この値は\(x\)の近似値であれば何でも構いませんが、後々のために整数か分数にしたほうがいいです。

(1)の右辺に代入します。{ }の中身は、そこで打ち切った時に割り算して求めた場合の結果で,アンダーラインは\(x=\sqrt{2}-1=0.414213562372\cdots\)との一致具合を表します。

[1回目]
\(
\displaystyle (2+0)^{-1}=\frac{1}{2}\;\;\;\{\cdots x=0.5\}
\)
[2回目]
\(
\displaystyle (2+\frac{1}{2})^{-1}=\frac{2}{5}\;\;\;\{: x=0.\underline{4}\}
\)
[3回目]
\(
\displaystyle (2+\frac{2}{5})^{-1}=\frac{5}{12}\;\;\;\{: x=0.\underline{41}66\cdots\}
\)
[4回目]
\(
\displaystyle (2+\frac{5}{12})^{-1}=\frac{12}{29}\;\;\;\{: x=0.\underline{41}379\cdots\}
\)
[5回目]
\(
\displaystyle (2+\frac{12}{29})^{-1}=\frac{29}{70}\;\;\;\{: x=0.\underline{4142}857\cdots\}
\)
[6回目]
\(
\displaystyle (2+\frac{29}{70})^{-1}=\frac{70}{169}\;\;\;\{: x=0.\underline{4142}011\cdots\}
\)
[7回目]
\(
\displaystyle (2+\frac{70}{169})^{-1}=\frac{169}{408}\;\;\;\{: x=0.\underline{41421}568\cdots\}
\)
[8回目]
\(
\displaystyle (2+\frac{169}{408})^{-1}=\frac{408}{985}\;\;\;\{: x=0.\underline{414213}131\cdots\}
\)
[9回目]
\(
\displaystyle (2+\frac{408}{985})^{-1}=\frac{985}{2378}\;\;\;\{: x=0.\underline{414213}624\cdots\}
\)
[10回目]
\(
\displaystyle (2+\frac{985}{2378})^{-1}=\frac{2378}{5741}\;\;\;\{: x=0.\underline{4142135}551\cdots\}
\)
[11回目]

\(
\displaystyle (2+\frac{2378}{5741})^{-1}=\frac{5741}{13860}\;\;\;\{: x=0.\underline{41421356}421\cdots\}
\)

ただ2倍して足して、分子分母をひっくり返せば計算できるので、何も難しいことはありません。
ここまでの計算は5分もかからないでしょう。

しかも、途中で計算ミスをしても構わないのです。
なぜなら、近似値からさらに良い値にどんどん更新していくからです。計算回数を多くしないといけないだけです。

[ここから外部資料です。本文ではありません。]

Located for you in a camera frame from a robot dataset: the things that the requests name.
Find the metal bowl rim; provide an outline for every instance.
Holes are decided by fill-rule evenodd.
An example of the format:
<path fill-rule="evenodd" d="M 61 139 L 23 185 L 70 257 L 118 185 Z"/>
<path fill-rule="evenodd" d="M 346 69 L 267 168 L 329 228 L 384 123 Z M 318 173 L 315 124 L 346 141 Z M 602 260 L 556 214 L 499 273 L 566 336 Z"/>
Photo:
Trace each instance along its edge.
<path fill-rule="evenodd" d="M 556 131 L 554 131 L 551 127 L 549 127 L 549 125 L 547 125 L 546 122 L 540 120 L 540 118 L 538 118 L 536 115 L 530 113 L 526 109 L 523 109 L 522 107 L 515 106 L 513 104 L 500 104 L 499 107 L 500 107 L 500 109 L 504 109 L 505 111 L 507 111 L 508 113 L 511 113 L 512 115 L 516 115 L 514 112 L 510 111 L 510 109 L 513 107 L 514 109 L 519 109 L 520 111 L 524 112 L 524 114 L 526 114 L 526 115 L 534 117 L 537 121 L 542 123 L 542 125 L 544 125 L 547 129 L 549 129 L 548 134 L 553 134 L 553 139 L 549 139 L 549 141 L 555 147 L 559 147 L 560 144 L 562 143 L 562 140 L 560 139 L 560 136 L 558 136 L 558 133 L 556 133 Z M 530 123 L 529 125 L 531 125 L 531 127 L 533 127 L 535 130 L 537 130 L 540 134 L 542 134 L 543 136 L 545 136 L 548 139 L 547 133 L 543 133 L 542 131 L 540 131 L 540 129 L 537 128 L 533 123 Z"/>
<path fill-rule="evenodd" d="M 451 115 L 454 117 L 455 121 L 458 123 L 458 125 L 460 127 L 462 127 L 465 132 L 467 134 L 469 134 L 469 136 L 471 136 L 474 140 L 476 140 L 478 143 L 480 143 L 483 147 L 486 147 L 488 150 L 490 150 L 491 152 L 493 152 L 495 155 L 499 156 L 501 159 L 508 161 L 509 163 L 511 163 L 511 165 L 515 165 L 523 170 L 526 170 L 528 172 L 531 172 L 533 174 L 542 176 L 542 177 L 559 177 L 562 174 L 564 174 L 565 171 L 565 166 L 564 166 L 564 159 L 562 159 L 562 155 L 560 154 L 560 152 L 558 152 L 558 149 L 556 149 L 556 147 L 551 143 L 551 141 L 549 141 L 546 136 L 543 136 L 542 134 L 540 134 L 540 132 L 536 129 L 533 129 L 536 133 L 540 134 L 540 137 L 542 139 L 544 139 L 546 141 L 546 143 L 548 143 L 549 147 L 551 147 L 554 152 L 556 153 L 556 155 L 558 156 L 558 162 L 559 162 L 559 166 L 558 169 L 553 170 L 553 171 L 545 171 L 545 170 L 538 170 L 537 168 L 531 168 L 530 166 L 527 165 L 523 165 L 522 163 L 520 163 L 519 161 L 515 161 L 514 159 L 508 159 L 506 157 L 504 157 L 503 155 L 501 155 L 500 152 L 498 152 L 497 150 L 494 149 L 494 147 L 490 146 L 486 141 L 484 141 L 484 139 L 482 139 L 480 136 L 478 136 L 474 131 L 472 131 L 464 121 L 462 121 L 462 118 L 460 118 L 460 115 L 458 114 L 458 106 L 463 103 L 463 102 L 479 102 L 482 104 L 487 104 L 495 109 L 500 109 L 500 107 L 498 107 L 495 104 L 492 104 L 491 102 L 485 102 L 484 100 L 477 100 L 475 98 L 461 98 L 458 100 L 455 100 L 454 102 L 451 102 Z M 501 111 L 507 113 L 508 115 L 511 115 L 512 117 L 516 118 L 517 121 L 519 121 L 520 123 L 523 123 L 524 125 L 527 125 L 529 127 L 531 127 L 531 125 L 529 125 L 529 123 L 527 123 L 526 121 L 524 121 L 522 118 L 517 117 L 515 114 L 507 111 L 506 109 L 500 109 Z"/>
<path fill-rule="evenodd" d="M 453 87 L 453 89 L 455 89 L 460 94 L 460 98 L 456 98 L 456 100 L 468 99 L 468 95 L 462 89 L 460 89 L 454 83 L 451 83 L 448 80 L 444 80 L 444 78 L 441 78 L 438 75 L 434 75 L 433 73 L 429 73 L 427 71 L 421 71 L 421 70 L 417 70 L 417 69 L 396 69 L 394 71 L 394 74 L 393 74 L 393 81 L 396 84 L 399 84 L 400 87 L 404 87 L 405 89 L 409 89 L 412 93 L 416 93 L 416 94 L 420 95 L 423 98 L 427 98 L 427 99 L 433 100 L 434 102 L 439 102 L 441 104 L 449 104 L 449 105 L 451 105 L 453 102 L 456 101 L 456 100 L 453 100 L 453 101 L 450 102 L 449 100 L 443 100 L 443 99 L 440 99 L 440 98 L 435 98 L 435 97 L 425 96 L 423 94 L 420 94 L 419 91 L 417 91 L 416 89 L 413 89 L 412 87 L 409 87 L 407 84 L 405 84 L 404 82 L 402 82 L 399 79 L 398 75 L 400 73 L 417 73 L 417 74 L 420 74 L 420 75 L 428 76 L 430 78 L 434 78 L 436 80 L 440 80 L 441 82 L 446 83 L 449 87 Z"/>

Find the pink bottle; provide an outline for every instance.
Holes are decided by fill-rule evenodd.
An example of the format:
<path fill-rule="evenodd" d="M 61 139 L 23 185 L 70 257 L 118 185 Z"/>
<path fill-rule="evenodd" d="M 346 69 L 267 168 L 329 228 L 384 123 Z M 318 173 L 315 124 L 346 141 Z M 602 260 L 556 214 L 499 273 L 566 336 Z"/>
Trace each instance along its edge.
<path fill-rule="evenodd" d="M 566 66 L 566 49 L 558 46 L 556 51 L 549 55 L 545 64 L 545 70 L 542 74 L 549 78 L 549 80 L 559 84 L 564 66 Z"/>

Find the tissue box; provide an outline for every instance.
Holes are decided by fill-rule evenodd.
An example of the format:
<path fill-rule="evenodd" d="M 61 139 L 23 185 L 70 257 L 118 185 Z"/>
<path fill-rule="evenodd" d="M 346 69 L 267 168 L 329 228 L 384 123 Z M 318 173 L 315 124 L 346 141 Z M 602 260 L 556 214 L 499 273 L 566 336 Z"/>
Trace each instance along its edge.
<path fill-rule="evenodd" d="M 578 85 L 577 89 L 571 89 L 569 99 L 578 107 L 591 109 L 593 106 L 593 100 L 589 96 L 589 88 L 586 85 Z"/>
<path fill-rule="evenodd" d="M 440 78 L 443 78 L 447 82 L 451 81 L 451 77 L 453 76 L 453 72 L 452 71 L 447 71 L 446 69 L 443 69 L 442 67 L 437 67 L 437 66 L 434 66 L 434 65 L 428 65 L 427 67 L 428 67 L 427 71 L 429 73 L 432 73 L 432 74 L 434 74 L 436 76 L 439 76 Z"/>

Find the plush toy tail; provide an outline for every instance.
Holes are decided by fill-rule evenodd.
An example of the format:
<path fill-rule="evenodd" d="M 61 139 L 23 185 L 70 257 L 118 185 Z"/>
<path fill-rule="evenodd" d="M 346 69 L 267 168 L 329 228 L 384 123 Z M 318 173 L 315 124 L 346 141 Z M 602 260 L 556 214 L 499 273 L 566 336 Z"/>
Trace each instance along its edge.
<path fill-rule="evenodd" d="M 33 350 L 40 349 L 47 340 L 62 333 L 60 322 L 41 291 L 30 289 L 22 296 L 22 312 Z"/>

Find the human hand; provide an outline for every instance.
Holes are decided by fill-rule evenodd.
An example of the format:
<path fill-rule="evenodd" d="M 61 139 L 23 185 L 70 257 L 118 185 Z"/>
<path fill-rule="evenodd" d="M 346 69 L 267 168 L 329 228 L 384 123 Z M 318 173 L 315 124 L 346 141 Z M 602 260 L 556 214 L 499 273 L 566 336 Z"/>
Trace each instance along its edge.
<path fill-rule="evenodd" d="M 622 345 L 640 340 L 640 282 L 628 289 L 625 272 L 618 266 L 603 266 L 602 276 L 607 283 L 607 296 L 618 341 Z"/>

収束性を確かめたいのなら、もう一回増やしたものを計算する必要があります。その差を見ると良いでしょう。

一回だけ割り算をしなければなりませんね。これはどうしてもなくせません。
ただし、\(\sqrt{2}\)が1.41421356と分かっていれば、筆算の計算は途中までは掛け算と引き算で行けます。そう考えるとまぁ多少は簡単なんですかね・・・?